For the benefit of Gaius Marius
Gaius Marius of the (usually lower case) “decline and fall” blog left the following comment on my 77 Bank note.
But American banks are not awash in funding – and given the profligacy (especially historic) of the American consumer – not to mention tax cut funded Iraq wars and the like – the US financial system is almost always going to be an importer of spondulicks. That might change in twenty five years – but it is not changing now.i think this is really the big question, isn't it? were not japanese banks in more or less exactly this position in 1991-2, but with corporate rather than consumer credits sucking up all available lending capacity?
western banks are collecting fat spreads right now, but the true long-term test for the system won't be in loan supply -- it's in loan demand. if banks can't make sufficient new loans to replace the fat ones rolling off their books, earning power will diminish over time even as asset prices continue to deteriorate.
as i understand it, japan ended up with massive excess funds in banks because (beginning in 1996) the private sector started to repay loans (ie, aggregate loan demand went negative), to the tune during the early 2000s of 5% GDP. but in 1989, the japanese nonfinancial corporate sector was increasing its bank debt at a rate of in excess 12% of GDP (and issuing debt on the order of 5% GDP in capital markets to boot). that massive 17%-of-GDP swing in private credit took ten years to effect. aggregate private sector loan repayment seemed to have ended in 2005, but has probably resumed in this crisis.
to prevent a crash in monetary aggregates, the government borrowed out these excess deposits, which at 77 bank shows up as a massive investment portfolio in JGBs.
for what it's worth, i think a more appropriate comparison would be to the 77 bank of 1991. i have a sneaking suspicion that 77 bank was then also a mirror image of the current 77 bank, but i'd love to be disabused of that notion.
The comment is reflected in several emails I have received. It seems several people had the same idea - though maybe less well articulated than Gaius.

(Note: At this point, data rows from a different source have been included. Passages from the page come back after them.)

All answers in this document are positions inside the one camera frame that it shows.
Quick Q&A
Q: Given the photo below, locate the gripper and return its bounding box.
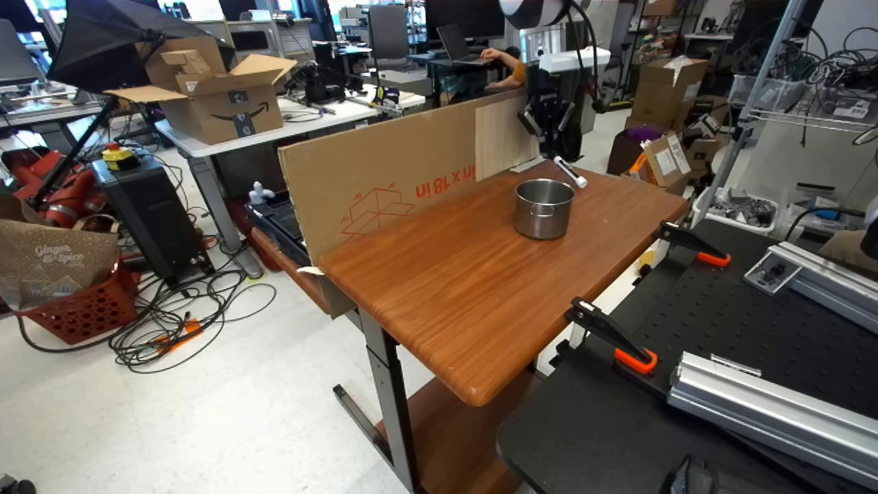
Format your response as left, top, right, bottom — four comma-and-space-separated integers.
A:
517, 65, 577, 158

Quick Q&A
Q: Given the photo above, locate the white marker with black cap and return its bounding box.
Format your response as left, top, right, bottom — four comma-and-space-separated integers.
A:
553, 156, 589, 189

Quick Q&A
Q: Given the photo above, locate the light wood board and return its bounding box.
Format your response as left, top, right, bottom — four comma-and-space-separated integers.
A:
474, 95, 541, 182

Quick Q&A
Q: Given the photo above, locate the person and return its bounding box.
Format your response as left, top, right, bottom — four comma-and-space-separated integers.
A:
479, 46, 528, 92

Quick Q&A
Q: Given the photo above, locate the stack of cardboard boxes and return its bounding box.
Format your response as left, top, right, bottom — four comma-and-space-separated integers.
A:
606, 56, 715, 197

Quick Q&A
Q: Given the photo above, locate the black laptop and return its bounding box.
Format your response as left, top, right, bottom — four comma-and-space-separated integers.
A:
436, 23, 496, 67

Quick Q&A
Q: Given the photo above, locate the monitor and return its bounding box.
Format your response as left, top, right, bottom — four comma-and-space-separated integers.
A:
425, 0, 506, 40

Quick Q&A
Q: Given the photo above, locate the large cardboard panel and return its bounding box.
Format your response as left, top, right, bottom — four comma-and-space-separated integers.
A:
277, 89, 530, 318

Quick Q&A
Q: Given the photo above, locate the black clamp with orange tips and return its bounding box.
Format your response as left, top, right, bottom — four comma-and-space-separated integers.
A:
563, 296, 659, 377
654, 220, 733, 269

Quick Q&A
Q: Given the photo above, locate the grey office chair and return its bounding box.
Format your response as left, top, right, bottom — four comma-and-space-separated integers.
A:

Well Gaius – you can be disproved of the notion. I have uploaded a 20 year balance sheet for 77 Bank here. It is here. The loan to deposit ratio started at 74 percent and wound up at 64 percent – with the mix of the loans moving towards lower margin government loans over time.

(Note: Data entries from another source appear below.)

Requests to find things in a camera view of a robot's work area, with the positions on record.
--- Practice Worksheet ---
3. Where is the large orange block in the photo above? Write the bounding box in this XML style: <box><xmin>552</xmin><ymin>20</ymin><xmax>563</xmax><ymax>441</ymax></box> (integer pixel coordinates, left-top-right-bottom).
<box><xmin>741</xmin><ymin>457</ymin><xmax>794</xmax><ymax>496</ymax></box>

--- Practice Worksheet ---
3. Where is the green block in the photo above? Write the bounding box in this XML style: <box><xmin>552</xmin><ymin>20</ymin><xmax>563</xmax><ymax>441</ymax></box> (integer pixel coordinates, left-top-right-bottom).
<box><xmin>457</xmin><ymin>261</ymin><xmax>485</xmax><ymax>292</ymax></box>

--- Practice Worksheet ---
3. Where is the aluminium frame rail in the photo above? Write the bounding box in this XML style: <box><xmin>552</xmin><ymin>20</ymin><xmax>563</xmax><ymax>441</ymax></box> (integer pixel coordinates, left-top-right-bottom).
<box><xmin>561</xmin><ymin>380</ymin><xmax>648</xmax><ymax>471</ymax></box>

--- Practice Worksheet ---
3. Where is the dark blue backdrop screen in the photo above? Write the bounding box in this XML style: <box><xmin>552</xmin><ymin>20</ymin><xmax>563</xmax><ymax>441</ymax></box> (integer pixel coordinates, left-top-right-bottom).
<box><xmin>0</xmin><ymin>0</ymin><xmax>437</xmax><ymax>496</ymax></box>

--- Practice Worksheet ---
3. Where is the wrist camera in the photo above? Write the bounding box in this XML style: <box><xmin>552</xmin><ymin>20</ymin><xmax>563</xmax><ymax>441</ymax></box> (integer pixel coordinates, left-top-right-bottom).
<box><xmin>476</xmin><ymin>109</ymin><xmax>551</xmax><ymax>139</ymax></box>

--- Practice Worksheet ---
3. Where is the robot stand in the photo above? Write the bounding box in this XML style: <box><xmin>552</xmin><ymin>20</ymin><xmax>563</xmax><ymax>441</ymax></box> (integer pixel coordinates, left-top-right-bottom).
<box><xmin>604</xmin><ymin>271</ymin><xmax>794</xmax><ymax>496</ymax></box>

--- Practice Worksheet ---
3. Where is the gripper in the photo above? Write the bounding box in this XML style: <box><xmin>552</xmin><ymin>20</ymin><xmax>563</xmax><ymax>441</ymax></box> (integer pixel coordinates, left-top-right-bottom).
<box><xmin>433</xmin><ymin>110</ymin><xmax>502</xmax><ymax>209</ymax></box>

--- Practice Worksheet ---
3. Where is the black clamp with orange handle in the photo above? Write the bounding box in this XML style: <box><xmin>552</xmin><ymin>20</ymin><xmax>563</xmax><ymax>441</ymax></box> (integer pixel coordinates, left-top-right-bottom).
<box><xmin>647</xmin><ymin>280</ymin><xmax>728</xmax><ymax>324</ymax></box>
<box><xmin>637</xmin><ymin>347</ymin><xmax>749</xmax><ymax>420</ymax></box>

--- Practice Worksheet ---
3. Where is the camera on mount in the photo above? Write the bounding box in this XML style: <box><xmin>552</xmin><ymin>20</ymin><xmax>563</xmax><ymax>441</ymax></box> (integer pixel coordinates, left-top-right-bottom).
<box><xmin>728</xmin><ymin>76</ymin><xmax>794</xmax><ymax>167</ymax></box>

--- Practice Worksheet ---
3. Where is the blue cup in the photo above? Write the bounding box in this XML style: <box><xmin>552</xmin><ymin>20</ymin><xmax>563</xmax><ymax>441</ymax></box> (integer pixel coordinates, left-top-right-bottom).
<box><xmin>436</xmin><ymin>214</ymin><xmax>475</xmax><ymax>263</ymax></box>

Japan was long funding when it went into its crisis. The crisis was long, slow and with thin bank margins but very little “crisis” but a lot of sustained malaise. The banks got longer funding as the malaise/liquidity trap went on.
Korea and Thailand were short funding when they went into the crisis – and the crisis was severe and relatively quick. Banks failed rapidly (and were bailed out in both countries either through subsidy or nationalisation).
Note that relatively quick in this context is a depression level recession lasting a few years - rather than a sustained malaise lasting decades.
Still this difference has profound investing implications - and also some policy implications - and that makes it worth thinking about.